Besides being a delicious and comforting winter meal, this roasted apple and parsnip soup is great for honing your seasoning skills. With its mild, earthy, slightly sweet, gently aromatic flavor, it's the perfect vehicle for tasting the effects of salt on food. Garnish with croutons, crumbled blue cheese, and chives.

Provided by Chef John

Categories     Soups, Stews and Chili Recipes     Soup Recipes     Vegetable Soup Recipes

Time 1h20m

Yield 6

Number Of Ingredients 8

2 pounds parsnips, peeled and cut into 1/2-inch slices
2 green apples - peeled, cored, and cut into thick slices
2 tablespoons olive oil
kosher salt to taste
6 cups chicken broth
1 russet potato, cut into 8 pieces
1 pinch cayenne pepper
½ cup heavy whipping cream

Steps:

  • Preheat oven to 450 degrees F (230 degrees C). Line a baking sheet with aluminum foil.
  • Spread parsnips and apples out onto prepared baking sheet.

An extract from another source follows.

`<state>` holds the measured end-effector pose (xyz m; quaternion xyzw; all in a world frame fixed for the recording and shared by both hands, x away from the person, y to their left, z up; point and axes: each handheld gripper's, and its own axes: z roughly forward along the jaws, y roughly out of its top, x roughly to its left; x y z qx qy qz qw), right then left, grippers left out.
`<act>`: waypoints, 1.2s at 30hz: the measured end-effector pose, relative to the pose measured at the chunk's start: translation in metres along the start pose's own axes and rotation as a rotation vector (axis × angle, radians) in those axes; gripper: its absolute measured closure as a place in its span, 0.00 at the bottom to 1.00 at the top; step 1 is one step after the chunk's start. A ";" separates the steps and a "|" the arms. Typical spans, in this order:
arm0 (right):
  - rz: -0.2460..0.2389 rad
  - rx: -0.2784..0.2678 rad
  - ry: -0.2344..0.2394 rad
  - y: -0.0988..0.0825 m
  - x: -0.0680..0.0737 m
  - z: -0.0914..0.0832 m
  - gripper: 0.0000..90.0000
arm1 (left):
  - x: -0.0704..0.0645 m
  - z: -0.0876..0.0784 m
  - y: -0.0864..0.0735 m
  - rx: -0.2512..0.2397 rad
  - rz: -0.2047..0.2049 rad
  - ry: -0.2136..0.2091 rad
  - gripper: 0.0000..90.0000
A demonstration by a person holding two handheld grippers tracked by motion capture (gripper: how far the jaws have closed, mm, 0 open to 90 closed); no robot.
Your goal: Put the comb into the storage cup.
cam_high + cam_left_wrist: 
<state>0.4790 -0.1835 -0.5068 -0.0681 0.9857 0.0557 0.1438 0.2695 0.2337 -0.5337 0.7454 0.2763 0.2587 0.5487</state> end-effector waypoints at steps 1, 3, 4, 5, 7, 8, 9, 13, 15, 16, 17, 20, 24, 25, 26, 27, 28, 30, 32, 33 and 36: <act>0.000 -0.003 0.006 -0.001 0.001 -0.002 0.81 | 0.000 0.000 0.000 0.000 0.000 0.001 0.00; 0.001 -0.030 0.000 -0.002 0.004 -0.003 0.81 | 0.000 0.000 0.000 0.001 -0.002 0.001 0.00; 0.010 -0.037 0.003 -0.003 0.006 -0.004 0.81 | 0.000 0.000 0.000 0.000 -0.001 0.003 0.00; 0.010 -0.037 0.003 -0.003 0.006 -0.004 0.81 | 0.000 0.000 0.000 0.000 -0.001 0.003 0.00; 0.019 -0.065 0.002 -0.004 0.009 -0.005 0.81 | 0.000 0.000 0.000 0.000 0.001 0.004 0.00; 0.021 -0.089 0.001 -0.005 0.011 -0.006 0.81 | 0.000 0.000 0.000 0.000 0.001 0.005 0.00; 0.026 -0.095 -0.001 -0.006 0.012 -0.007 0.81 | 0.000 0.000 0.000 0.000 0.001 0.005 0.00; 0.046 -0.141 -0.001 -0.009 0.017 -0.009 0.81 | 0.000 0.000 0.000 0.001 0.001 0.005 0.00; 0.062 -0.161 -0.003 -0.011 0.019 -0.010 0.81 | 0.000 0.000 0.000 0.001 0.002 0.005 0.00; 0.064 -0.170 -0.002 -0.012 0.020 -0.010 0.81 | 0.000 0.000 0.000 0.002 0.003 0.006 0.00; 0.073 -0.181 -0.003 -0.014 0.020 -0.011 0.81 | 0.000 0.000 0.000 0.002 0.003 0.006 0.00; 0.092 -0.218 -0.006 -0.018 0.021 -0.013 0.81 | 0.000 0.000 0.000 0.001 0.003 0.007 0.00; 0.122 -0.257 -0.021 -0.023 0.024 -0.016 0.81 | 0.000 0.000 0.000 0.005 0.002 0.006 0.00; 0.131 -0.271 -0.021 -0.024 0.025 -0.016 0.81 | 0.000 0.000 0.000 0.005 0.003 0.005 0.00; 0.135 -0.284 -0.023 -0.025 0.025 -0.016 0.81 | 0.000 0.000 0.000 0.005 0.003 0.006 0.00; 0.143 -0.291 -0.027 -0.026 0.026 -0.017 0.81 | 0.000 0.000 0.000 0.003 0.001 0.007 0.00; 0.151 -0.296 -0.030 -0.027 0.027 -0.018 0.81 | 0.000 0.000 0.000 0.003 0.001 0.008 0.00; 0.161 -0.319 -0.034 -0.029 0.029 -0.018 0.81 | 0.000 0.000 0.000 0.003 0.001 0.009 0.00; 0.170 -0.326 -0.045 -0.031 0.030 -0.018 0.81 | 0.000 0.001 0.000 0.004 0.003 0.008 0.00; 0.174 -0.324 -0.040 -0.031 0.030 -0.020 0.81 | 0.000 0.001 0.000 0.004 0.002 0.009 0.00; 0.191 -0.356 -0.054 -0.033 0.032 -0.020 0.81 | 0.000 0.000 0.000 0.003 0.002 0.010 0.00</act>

Drizzle olive oil over the top and sprinkle with kosher salt. Toss to coat.
  • Roast in preheated oven until parsnips and apples are tender and caramelized around the edges, about 30 minutes.
  • Stir apple-parsnip mixture, chicken broth, and potato together in a large pot; bring to a boil, reduce heat to low, and simmer until potatoes are tender, about 30 minutes.
  • Puree apple mixture with an immersion blender until soup is smooth. Stir cream into soup and season with cayenne pepper and salt; cook until heated through, 2 to 5 minutes.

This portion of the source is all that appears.